Exercise description: Go over the data and keep only the lines that include "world".

Given information:
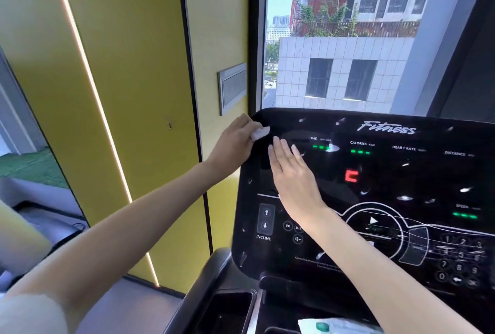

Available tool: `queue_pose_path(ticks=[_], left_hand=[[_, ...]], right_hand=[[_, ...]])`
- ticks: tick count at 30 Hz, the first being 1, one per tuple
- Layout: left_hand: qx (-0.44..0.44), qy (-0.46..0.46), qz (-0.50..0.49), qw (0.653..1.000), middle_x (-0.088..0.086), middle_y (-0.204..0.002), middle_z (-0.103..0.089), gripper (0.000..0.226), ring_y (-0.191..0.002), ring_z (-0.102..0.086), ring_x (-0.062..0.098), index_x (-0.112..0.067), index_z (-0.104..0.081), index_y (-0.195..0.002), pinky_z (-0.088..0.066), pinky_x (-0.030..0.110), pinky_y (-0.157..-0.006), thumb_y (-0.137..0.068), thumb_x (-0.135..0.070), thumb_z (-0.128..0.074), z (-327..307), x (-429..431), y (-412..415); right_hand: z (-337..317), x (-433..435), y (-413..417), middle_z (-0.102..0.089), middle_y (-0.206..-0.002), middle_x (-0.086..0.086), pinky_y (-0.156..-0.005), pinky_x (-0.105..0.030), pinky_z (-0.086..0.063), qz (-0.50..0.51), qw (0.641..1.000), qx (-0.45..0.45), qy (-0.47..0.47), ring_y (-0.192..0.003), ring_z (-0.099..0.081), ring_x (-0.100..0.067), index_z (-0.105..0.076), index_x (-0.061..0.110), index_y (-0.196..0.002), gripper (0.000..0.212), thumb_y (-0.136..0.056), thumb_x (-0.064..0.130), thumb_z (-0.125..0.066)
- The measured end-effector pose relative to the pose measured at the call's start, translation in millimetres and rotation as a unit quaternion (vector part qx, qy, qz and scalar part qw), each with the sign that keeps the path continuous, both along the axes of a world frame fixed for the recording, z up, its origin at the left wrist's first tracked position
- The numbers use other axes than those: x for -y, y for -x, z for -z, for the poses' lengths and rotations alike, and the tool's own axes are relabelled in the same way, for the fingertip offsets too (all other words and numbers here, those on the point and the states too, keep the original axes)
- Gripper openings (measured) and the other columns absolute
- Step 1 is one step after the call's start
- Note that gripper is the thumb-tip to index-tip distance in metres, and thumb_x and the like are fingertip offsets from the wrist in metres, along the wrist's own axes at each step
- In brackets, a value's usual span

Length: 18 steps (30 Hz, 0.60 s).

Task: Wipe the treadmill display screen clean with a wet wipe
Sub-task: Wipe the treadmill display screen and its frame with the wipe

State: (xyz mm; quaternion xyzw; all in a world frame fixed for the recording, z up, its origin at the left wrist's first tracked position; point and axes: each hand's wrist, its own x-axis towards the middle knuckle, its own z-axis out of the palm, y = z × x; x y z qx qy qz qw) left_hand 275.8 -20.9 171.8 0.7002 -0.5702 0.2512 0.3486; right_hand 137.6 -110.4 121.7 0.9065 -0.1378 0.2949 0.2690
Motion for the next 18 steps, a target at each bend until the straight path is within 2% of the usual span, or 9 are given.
queue_pose_path(ticks=[3,5,8,11,13,14,18], left_hand=[[0.039,-0.067,0.043,0.996,0.016,-0.095,-0.055,0.019,-0.083,-0.054,0.024,0.003,-0.062,-0.103,-0.041,0.023,-0.076,-0.087,0.006,-0.052,13,-14,1],[0.008,-0.029,0.016,0.999,0.013,-0.093,-0.054,0.017,-0.080,-0.053,0.021,0.001,-0.062,-0.103,-0.044,0.027,-0.073,-0.089,0.003,-0.053,3,-6,-7],[-0.015,0.004,0.000,1.000,0.012,-0.092,-0.053,0.016,-0.079,-0.053,0.020,0.001,-0.062,-0.102,-0.046,0.029,-0.071,-0.089,0.002,-0.053,3,1,-9],[0.074,-0.091,0.060,0.991,0.014,-0.092,-0.053,0.020,-0.081,-0.052,0.023,0.001,-0.061,-0.102,-0.047,0.033,-0.070,-0.091,-0.004,-0.045,32,-24,0],[0.094,-0.148,0.085,0.981,0.013,-0.090,-0.053,0.026,-0.079,-0.052,0.023,0.000,-0.061,-0.102,-0.048,0.035,-0.067,-0.092,-0.011,-0.040,33,-33,-2],[0.087,-0.148,0.072,0.983,0.013,-0.090,-0.053,0.024,-0.078,-0.053,0.023,0.000,-0.062,-0.102,-0.048,0.036,-0.067,-0.092,-0.010,-0.042,26,-30,-3],[-0.001,-0.038,-0.004,0.999,0.015,-0.094,-0.055,0.018,-0.081,-0.055,0.027,0.001,-0.063,-0.103,-0.049,0.041,-0.073,-0.090,0.000,-0.050,14,-11,-2]], right_hand=[[-2,2,1,-0.041,-0.140,-0.025,-0.108,-0.045,-0.033,-0.032,0.998,0.015,-0.053,-0.131,-0.040,-0.034,-0.043,-0.009,-0.131,0.065,-0.068,-0.003,-0.058],[-3,3,1,-0.043,-0.138,-0.027,-0.106,-0.047,-0.036,-0.046,0.996,0.027,-0.076,-0.128,-0.043,-0.036,-0.046,-0.011,-0.129,0.068,-0.063,-0.009,-0.063],[-4,3,1,-0.042,-0.139,-0.027,-0.107,-0.046,-0.035,-0.047,0.996,0.015,-0.076,-0.129,-0.042,-0.035,-0.045,-0.011,-0.129,0.066,-0.065,-0.007,-0.059],[-3,3,2,-0.040,-0.140,-0.028,-0.107,-0.047,-0.035,-0.044,0.997,0.002,-0.068,-0.130,-0.040,-0.036,-0.042,-0.012,-0.131,0.067,-0.066,-0.006,-0.058],[-3,2,3,-0.038,-0.142,-0.027,-0.108,-0.046,-0.034,-0.033,0.998,-0.009,-0.058,-0.132,-0.038,-0.036,-0.040,-0.011,-0.132,0.070,-0.067,-0.003,-0.062],[-3,1,2,-0.036,-0.143,-0.027,-0.109,-0.045,-0.032,-0.025,0.998,-0.017,-0.051,-0.133,-0.036,-0.035,-0.039,-0.011,-0.134,0.073,-0.067,-0.001,-0.065],[-4,0,2,-0.036,-0.142,-0.027,-0.110,-0.046,-0.031,-0.023,0.998,-0.013,-0.051,-0.132,-0.037,-0.036,-0.040,-0.011,-0.133,0.069,-0.069,-0.005,-0.064]])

Answer below:
- The measured end-effector pose relative to the pose measured at the call's start, translation in millimetres and rotation as a unit quaternion (vector part qx, qy, qz and scalar part qw), each with the sign that keeps the path continuous, both along the axes of a world frame fixed for the recording, z up, its origin at the left wrist's first tracked position
State: (xyz mm; quaternion xyzw; all in a world frame fixed for the recording, z up, its origin at the left wrist's first tracked position; point and axes: each hand's wrist, its own x-axis towards the middle knuckle, its own z-axis out of the palm, y = z × x; x y z qx qy qz qw) left_hand 275.8 -20.9 171.8 0.7002 -0.5702 0.2512 0.3486; right_hand 137.6 -110.4 121.7 0.9065 -0.1378 0.2949 0.2690

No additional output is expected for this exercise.